Saved data entries:
BEGIN
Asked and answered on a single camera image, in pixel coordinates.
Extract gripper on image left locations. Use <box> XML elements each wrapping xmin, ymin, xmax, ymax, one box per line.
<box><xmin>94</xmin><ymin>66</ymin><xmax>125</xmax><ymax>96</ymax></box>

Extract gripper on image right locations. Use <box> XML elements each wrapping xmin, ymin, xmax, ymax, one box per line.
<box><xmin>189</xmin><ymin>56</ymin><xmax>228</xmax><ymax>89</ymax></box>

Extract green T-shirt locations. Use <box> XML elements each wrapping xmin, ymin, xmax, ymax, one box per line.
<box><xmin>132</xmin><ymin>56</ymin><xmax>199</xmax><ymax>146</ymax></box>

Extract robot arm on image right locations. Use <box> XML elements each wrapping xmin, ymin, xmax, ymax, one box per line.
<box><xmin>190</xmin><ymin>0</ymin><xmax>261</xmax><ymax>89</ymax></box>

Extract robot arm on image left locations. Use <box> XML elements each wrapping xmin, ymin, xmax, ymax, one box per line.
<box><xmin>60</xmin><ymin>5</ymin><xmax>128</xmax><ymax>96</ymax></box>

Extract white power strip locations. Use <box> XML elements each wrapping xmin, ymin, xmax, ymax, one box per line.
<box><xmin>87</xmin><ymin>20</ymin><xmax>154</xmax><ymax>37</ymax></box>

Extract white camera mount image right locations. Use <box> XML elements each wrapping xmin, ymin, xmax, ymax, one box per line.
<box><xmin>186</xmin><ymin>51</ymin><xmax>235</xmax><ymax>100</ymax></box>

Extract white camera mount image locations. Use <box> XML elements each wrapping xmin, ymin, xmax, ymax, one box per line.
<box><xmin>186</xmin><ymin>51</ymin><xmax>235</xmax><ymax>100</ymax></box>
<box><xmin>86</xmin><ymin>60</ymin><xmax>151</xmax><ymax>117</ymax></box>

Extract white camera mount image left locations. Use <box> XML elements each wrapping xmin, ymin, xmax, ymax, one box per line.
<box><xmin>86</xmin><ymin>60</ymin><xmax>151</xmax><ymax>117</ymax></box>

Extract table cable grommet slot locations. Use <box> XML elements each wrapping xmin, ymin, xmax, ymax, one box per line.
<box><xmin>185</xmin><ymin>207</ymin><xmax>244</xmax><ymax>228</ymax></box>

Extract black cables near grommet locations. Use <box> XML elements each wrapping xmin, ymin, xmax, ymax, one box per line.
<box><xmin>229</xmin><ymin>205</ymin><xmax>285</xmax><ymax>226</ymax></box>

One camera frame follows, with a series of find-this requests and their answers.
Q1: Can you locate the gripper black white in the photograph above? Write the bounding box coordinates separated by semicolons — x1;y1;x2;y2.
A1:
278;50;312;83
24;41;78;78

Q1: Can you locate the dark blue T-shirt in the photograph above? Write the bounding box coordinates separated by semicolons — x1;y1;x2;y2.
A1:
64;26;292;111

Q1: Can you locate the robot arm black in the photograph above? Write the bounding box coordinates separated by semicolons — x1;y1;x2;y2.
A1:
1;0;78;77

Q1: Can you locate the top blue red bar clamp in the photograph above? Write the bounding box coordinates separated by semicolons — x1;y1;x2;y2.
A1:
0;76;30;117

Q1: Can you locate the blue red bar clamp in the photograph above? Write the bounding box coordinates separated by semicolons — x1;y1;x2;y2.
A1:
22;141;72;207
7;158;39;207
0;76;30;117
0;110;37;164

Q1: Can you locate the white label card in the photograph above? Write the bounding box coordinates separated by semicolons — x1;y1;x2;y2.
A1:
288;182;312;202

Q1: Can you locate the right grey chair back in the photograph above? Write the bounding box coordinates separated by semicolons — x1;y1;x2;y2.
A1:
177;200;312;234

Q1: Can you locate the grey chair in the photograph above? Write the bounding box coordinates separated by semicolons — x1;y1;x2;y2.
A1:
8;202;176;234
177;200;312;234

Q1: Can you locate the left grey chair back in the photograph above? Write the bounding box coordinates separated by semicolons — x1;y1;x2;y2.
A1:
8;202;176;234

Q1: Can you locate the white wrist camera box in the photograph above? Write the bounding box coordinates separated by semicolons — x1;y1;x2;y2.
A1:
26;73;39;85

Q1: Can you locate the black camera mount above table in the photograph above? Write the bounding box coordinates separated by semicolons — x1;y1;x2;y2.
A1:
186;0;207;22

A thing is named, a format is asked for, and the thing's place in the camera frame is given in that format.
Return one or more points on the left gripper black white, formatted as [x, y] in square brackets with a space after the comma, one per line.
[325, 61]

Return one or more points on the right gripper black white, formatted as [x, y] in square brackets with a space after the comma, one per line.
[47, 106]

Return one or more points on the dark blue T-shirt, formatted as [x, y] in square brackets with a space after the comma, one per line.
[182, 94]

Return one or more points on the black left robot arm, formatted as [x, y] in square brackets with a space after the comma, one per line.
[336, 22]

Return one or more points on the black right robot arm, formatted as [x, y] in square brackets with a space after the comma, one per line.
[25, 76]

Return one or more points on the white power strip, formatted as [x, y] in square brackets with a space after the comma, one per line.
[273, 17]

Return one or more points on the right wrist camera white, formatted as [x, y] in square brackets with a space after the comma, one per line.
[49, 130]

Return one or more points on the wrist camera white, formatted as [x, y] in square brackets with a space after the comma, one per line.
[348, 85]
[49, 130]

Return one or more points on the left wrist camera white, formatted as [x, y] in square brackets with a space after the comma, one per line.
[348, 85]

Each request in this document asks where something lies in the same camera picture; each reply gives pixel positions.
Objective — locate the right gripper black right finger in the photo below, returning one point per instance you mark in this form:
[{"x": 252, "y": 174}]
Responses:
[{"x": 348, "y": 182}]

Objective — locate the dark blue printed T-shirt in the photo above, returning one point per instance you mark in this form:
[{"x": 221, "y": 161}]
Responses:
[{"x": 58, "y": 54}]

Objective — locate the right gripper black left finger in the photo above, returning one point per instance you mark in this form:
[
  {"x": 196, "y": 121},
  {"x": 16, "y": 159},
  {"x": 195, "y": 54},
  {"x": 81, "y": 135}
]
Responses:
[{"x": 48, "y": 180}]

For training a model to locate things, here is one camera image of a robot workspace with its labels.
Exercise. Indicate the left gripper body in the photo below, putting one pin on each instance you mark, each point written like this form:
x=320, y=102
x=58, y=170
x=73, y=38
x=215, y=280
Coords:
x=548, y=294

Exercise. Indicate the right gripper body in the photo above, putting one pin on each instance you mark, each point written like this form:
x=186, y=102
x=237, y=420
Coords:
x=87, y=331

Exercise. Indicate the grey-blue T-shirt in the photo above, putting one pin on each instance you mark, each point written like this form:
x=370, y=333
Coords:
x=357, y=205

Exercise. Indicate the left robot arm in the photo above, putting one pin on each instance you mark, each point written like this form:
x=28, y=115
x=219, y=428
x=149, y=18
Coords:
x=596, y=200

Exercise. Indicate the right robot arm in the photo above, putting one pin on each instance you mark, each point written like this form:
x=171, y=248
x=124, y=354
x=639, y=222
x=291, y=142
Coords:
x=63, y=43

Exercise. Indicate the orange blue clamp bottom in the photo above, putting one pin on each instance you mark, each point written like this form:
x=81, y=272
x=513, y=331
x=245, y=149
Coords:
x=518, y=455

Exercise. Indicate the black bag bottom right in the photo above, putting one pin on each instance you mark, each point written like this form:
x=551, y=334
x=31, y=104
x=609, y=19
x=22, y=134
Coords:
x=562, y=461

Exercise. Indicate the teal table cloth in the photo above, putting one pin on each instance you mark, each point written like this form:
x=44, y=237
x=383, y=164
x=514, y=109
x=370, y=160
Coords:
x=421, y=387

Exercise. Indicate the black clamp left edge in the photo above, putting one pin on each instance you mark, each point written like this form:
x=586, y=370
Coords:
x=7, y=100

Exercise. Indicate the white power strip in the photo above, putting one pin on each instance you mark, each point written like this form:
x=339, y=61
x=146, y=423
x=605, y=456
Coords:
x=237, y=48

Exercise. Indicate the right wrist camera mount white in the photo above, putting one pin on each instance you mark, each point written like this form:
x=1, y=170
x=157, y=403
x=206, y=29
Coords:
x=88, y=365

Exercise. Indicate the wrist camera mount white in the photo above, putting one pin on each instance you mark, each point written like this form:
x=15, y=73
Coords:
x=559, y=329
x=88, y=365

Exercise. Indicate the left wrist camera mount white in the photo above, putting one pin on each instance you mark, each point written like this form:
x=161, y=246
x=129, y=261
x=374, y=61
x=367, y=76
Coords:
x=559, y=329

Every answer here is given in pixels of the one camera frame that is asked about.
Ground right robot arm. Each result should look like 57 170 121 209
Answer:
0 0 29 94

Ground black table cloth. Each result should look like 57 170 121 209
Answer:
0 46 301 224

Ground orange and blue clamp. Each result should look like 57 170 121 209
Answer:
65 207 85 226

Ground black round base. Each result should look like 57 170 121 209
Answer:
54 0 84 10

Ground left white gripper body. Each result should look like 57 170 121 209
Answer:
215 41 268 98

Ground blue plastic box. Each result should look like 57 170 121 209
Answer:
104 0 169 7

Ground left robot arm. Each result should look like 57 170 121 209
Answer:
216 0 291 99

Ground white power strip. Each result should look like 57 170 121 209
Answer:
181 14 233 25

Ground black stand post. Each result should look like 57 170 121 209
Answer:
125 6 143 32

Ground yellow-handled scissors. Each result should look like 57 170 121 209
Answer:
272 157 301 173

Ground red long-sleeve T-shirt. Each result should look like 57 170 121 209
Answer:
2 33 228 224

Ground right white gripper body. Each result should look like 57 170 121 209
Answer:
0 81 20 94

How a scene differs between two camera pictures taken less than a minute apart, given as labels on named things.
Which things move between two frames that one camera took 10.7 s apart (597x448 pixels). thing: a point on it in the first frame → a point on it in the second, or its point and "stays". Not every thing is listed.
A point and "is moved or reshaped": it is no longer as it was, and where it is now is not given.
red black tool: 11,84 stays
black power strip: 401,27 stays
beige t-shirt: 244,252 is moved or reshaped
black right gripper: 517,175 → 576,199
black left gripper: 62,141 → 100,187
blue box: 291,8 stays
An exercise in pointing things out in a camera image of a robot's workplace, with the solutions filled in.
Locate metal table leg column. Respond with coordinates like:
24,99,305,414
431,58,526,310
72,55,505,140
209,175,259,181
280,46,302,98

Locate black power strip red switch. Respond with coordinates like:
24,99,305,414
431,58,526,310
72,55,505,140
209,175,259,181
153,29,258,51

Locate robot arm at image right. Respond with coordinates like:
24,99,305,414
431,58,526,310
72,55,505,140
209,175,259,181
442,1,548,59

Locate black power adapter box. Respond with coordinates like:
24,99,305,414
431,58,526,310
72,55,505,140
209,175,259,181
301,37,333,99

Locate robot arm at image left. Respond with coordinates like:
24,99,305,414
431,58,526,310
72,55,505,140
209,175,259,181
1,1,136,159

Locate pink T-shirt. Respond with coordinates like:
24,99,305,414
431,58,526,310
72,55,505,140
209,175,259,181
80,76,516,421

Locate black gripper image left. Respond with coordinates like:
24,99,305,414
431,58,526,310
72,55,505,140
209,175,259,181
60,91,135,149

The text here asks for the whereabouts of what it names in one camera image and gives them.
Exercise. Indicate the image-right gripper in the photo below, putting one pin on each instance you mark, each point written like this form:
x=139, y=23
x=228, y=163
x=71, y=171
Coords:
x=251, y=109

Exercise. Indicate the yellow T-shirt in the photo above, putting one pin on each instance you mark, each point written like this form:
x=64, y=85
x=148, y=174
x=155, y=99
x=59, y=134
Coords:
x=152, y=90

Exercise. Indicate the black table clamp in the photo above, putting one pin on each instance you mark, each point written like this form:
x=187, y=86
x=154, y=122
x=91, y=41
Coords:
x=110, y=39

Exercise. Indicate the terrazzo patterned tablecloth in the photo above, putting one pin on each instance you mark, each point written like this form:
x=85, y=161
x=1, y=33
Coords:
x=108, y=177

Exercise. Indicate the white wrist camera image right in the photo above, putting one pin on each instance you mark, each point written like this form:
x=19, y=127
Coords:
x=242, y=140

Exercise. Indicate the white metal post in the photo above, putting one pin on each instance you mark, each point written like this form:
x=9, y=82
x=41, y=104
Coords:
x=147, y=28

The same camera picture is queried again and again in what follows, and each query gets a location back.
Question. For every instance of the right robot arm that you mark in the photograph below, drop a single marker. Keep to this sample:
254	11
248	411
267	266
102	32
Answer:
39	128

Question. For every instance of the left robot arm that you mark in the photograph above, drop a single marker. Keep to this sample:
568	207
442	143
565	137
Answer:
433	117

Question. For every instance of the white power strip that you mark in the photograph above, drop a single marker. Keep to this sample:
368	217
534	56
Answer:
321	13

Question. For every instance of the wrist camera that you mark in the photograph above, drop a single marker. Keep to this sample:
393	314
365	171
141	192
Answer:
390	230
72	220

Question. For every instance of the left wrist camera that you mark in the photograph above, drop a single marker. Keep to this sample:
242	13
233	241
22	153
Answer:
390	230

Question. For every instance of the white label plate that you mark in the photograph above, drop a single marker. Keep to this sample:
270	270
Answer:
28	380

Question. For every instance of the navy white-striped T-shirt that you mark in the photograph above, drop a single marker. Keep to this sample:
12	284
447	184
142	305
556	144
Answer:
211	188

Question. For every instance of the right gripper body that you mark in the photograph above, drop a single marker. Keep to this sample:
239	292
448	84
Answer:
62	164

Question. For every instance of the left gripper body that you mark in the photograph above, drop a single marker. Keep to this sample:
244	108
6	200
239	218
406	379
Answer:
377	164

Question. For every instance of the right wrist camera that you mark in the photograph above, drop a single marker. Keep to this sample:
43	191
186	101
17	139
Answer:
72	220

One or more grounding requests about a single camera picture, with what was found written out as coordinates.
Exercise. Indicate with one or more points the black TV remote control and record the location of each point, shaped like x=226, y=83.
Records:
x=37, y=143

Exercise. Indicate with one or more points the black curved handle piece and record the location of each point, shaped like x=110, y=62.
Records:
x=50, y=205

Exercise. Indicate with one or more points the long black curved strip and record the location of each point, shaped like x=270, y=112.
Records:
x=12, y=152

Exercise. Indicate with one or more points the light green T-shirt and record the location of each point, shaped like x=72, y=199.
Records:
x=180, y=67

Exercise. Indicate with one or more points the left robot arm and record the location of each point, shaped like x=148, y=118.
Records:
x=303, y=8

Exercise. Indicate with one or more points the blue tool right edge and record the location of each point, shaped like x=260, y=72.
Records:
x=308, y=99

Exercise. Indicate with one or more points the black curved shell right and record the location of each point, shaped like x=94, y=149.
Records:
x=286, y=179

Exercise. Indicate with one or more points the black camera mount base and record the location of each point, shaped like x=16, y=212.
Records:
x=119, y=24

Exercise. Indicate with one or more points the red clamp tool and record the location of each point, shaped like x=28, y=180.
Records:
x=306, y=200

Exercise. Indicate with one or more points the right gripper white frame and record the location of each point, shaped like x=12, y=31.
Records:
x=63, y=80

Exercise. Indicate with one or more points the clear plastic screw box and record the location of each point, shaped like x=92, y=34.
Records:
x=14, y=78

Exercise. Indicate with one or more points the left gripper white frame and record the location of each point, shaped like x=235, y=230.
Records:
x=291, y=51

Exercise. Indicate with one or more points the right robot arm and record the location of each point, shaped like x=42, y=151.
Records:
END
#### Problem details
Copy exactly the stretch of data above from the line with "Ground left robot" through the line with "How a scene", and omit all other lines.

#### Solution to the problem
Ground left robot arm. Each result should look like 57 170 121 209
Answer:
216 0 291 99

Ground white power strip. Each result should look like 57 170 121 209
Answer:
181 14 233 25

Ground black stand post. Each result should look like 57 170 121 209
Answer:
125 6 143 32

Ground yellow-handled scissors. Each result should look like 57 170 121 209
Answer:
272 157 301 173

Ground red long-sleeve T-shirt. Each result should look like 57 170 121 209
Answer:
2 33 228 224

Ground right white gripper body. Each result should look like 57 170 121 209
Answer:
0 81 20 94

How a scene differs between two camera pictures taken less than a minute apart, given as labels on named things.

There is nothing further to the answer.